Militaire de carrière, c’est par des succès militaires que Napoléon va se faire connaître, s’imposer et parvenir très tôt au pouvoir. À l’inverse d’une autre grande figure, Charles de Gaulle, qui, à cinquante ans, entre dans l’histoire non du fait de ses mérites militaires, mais en raison des circonstances nées de la débâcle de 1940.

Ainsi que nous l’avons évoqué précédemment, de l’épisode du siège de Toulon date réellement l’envol de son destin. Lors de cette bataille se révèlent son caractère et son sens de la stratégie.

Juillet 1793. Toulon a été livré aux Anglais par les royalistes. Depuis, une armée de la Révolution française tente de reprendre la ville, manœuvre difficile, car la flotte anglaise contrôle le port et l’accès à la mer. Venant d’être promu chef de bataillon, le jeune Bonaparte est parmi les 120000 Français qui combattent là. Mais il ne va pas rester longtemps anonyme. Jusqu’alors, la stratégie de ses supérieurs s’enferre dans des attaques d’infanterie classiques vouées à l’échec. Le jeune artilleur propose une tactique novatrice qu’il parvient à imposer. Il faut disposer des batteries d’artillerie à différents endroits stratégiques pour obtenir une concentration de feu. La ville va alors tomber. Le commandement est réticent puis se laisse convaincre par la fougue de Bonaparte. La prise du fort de l’Aiguillette lui permet d’installer des canons sur une position dominant la rade. Au milieu de ses canonniers, à «la batterie des hommes sans peur », le jeune Napoléon dirige les opérations, augmente les cadences, oriente les tirs, encourage les hommes. Il est partout, démontrant son courage et son ardeur. Toujours en première ligne, il sera d’ailleurs blessé à la jambe le 17 décembre, ce qui ne l’empêche pas de rester à son poste de combat.

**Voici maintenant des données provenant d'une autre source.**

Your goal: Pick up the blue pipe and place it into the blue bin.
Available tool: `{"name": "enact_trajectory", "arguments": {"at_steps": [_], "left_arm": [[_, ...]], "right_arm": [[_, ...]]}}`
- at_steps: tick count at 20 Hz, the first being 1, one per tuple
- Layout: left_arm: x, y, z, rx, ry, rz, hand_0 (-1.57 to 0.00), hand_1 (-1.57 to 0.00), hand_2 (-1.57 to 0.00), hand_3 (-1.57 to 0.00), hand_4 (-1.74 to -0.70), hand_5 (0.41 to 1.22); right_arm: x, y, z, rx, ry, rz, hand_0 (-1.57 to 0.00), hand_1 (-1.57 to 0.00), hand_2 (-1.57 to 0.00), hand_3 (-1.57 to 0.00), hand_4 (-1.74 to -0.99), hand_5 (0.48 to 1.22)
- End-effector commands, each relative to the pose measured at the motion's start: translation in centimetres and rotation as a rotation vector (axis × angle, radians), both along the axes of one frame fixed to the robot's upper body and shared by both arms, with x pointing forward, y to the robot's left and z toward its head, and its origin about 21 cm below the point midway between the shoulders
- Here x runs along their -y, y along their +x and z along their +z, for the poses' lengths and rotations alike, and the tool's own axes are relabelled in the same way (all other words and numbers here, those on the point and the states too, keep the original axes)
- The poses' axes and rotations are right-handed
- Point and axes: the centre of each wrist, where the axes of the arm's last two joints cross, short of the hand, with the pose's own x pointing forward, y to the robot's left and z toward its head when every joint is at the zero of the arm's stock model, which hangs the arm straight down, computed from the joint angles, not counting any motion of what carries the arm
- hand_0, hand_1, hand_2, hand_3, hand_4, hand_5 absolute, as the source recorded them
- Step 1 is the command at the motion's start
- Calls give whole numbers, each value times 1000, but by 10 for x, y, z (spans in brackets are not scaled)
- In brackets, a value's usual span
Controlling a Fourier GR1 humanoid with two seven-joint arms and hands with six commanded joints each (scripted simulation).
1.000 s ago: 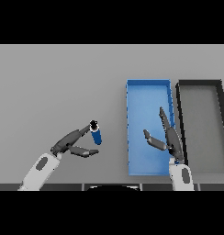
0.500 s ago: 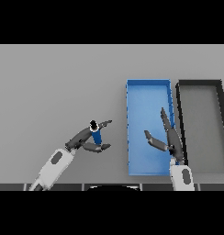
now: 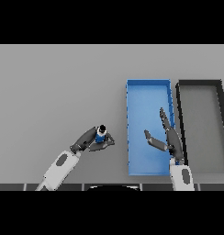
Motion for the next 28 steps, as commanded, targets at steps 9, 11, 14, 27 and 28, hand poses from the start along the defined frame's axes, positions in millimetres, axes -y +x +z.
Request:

Sa stratégie consistant à faire primer l’artillerie sur les assauts traditionnels d’infanterie est la bonne. Elle met l’armée et la flotte anglaises en déroute. Le 19 décembre, les troupes françaises victorieuses entrent dans Toulon.

Bonaparte y était arrivé avec le grade de chef de bataillon. Il en repart avec celui de général de brigade. Il n’a que vingt-quatre ans.

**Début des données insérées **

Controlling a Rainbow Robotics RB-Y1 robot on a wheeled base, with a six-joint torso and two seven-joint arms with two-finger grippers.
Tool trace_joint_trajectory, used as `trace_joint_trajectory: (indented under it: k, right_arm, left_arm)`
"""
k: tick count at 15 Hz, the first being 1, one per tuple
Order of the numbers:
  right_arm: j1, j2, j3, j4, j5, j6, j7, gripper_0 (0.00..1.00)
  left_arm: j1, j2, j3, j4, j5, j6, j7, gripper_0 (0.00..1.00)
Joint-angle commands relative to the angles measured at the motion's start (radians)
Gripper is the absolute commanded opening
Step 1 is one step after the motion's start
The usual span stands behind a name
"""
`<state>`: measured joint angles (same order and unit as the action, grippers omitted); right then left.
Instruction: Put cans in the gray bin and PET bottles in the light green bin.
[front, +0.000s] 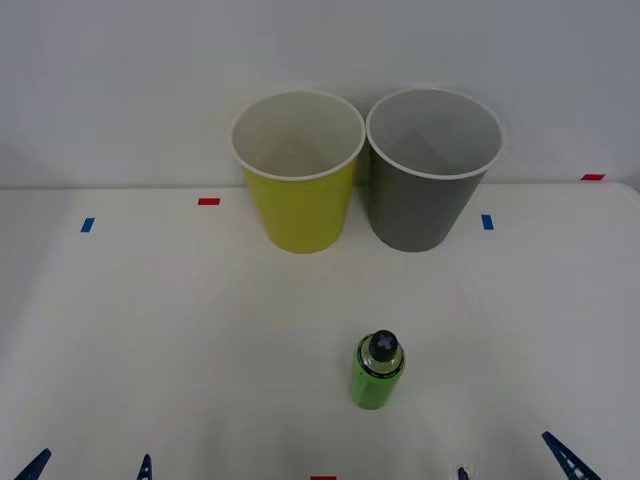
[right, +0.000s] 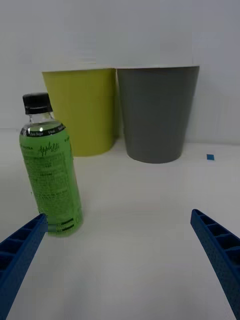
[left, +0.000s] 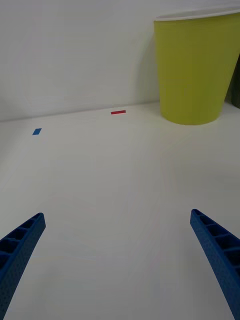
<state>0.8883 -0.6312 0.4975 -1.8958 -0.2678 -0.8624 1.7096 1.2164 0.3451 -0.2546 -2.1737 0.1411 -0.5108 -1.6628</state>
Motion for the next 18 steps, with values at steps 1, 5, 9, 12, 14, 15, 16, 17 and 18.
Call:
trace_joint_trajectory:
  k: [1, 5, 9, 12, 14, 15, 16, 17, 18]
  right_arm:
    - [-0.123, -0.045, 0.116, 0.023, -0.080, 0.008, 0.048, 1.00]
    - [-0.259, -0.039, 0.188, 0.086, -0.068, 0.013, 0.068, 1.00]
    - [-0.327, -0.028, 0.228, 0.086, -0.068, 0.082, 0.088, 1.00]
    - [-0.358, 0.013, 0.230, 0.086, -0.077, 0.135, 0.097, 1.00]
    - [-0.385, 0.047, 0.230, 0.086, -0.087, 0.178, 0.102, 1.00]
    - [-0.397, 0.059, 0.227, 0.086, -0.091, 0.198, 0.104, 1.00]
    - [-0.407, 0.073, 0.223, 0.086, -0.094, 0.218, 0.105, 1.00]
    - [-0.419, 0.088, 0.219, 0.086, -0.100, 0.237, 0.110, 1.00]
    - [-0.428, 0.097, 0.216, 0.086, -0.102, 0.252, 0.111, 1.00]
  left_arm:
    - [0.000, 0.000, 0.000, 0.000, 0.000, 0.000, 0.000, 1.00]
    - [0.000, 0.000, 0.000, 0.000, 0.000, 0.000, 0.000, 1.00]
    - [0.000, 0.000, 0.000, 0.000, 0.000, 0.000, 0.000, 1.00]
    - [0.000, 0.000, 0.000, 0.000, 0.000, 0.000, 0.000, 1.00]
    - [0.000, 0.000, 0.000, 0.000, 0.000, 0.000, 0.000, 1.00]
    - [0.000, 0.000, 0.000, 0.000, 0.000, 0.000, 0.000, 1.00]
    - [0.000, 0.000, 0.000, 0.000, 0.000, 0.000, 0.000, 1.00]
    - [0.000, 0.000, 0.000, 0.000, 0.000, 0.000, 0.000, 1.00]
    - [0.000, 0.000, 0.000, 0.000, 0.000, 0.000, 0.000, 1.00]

Toulon, pierre angulaire de sa carrière. Chant du départ vers la gloire. Toulon, l’envol de l’Aigle.

Et creuset de compagnonnage, puisque c’est ici qu’il se lie avec quelques fidèles qui l’accompagneront dans la suite de l’exceptionnelle aventure qui l’attend : Duroc, Marmont, Suchet…

Mais cette éclatante victoire ne constitue pas une assurance tous risques. Voici Bonaparte nommé commandant de l’artillerie, grâce à la protection d’Augustin de Robespierre, frère de celui qui dirige la France à l’époque. Il est chargé de préparer des plans d’attaque contre l’Italie. Mais la chute de l’Incorruptible en juillet 1794 va contrarier son envol et le met en difficulté : brève incarcération au fort d’Antibes. Radiation des cadres de l’artillerie et affectation, qu’il refuse, au commandement d’une brigade d’infanterie en Vendée. Le destin semble lui tourner le dos. C’est l’époque où il loge dans un hôtel misérable et traîne dans les rues de Paris, négligé, famélique, le teint hâve et presque maladif.

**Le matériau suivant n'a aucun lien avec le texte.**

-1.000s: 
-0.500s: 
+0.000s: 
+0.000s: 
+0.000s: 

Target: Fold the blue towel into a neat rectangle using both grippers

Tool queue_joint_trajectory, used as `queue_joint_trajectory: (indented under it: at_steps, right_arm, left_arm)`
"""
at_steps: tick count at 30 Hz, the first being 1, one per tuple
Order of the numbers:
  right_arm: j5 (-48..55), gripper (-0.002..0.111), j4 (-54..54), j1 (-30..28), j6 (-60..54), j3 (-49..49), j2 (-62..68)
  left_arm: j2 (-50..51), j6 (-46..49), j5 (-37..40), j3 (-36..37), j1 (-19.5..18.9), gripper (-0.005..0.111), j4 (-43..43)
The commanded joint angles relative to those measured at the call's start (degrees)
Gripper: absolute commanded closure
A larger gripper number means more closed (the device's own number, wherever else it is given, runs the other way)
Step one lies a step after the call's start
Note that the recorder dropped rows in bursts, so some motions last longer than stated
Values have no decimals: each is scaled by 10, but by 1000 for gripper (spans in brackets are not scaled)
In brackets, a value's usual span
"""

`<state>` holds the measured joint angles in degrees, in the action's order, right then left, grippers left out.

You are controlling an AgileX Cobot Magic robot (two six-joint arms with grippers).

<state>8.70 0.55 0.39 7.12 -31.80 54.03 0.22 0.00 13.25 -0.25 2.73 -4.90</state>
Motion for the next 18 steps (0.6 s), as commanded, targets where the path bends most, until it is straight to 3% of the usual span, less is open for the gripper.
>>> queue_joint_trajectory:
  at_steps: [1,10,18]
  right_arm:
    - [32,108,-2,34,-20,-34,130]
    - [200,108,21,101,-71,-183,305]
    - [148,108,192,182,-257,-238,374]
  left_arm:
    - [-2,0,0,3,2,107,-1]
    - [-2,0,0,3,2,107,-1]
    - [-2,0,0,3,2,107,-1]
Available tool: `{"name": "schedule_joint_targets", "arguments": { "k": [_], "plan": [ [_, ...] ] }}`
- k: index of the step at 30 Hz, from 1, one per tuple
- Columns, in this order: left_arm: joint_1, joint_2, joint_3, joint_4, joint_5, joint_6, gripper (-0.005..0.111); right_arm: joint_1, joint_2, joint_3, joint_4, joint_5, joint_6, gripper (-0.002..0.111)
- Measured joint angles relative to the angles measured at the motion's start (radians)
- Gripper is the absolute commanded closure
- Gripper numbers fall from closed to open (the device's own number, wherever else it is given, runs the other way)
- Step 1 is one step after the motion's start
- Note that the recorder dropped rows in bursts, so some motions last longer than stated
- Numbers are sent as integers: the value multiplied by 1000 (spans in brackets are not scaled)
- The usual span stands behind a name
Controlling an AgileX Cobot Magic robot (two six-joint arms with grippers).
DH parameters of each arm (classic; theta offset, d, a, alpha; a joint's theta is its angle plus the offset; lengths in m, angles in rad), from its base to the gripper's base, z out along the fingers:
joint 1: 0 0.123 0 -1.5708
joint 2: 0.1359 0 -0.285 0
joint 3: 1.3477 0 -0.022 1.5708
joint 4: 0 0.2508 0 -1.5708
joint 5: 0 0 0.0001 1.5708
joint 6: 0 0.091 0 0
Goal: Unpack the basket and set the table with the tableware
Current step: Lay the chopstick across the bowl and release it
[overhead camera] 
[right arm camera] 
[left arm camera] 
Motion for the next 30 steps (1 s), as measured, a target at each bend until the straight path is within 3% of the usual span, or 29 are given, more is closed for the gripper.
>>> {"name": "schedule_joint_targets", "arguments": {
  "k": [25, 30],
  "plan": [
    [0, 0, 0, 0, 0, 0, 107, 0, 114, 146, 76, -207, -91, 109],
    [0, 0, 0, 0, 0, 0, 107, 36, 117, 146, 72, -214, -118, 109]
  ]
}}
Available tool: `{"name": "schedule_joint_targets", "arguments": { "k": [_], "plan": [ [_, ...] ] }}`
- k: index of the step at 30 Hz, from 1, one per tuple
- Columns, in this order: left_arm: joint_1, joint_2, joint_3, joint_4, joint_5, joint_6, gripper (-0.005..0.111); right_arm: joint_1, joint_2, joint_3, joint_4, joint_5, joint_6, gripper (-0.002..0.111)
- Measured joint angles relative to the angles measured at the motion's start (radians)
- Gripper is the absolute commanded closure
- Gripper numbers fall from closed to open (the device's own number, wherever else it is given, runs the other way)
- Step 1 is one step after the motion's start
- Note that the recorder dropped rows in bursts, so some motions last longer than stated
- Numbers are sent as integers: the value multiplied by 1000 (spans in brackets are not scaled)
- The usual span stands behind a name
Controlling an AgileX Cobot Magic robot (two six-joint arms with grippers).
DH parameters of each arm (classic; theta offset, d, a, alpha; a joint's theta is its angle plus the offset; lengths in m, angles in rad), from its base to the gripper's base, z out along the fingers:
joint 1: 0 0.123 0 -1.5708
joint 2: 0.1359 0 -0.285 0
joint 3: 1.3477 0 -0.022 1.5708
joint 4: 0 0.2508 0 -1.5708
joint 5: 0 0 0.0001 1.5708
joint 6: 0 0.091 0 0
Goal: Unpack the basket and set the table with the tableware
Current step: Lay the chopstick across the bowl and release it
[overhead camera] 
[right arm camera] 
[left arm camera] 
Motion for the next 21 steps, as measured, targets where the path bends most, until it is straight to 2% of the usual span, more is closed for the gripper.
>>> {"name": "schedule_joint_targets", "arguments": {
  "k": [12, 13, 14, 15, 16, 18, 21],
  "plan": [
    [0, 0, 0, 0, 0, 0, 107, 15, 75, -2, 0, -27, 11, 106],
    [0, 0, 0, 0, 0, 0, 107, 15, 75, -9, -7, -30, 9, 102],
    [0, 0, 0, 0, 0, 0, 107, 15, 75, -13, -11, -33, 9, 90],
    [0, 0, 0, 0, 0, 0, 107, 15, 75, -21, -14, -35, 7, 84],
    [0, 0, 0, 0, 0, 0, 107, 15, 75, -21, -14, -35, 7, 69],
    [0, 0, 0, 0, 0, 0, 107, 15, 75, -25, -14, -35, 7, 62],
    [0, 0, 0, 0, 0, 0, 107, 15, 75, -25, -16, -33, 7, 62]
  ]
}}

Mais comment la République en danger pourrait-elle se passer d’un concours si précieux ? Barras, qui désormais joue un rôle politique de premier plan, le prend sous son aile. Le nouveau pouvoir le charge de réprimer à Paris l’insurrection royaliste du 13 vendémiaire an IV (5 octobre 1795). Pour le jeune général, c’est une chance unique de rebondir. Secondé par Murat, il fait tonner les canons devant l’église Saint-Roch et assure la protection des voies qui conduisent aux Tuileries. Les insurgés royalistes se débandent face à l’efficace artillerie de Bonaparte qui, ce jour-là, démontre une nouvelle fois sa fermeté, sa sagacité militaire et son aptitude à rétablir l’ordre. À compter de cet épisode, il est surnommé «le général Vendémiaire». Son sens politique lui permet aussi d’être fort bien vu du pouvoir qu’il a en quelque sorte sauvé.

L’art de la guerre

Car, de l’énergie, il en faut pour le suivre ! Avant l’heure, il a inventé la Blitzkrieg, la guerre éclair. Ce n’est pas un hasard si Clausewitz, le grand maître en stratégie, l’a élevé au rang de «dieu de la Guerre». Jusqu’alors, la doctrine militaire reposait essentiellement sur une conception défensive du combat : tenir une position, art d’assiéger une place forte.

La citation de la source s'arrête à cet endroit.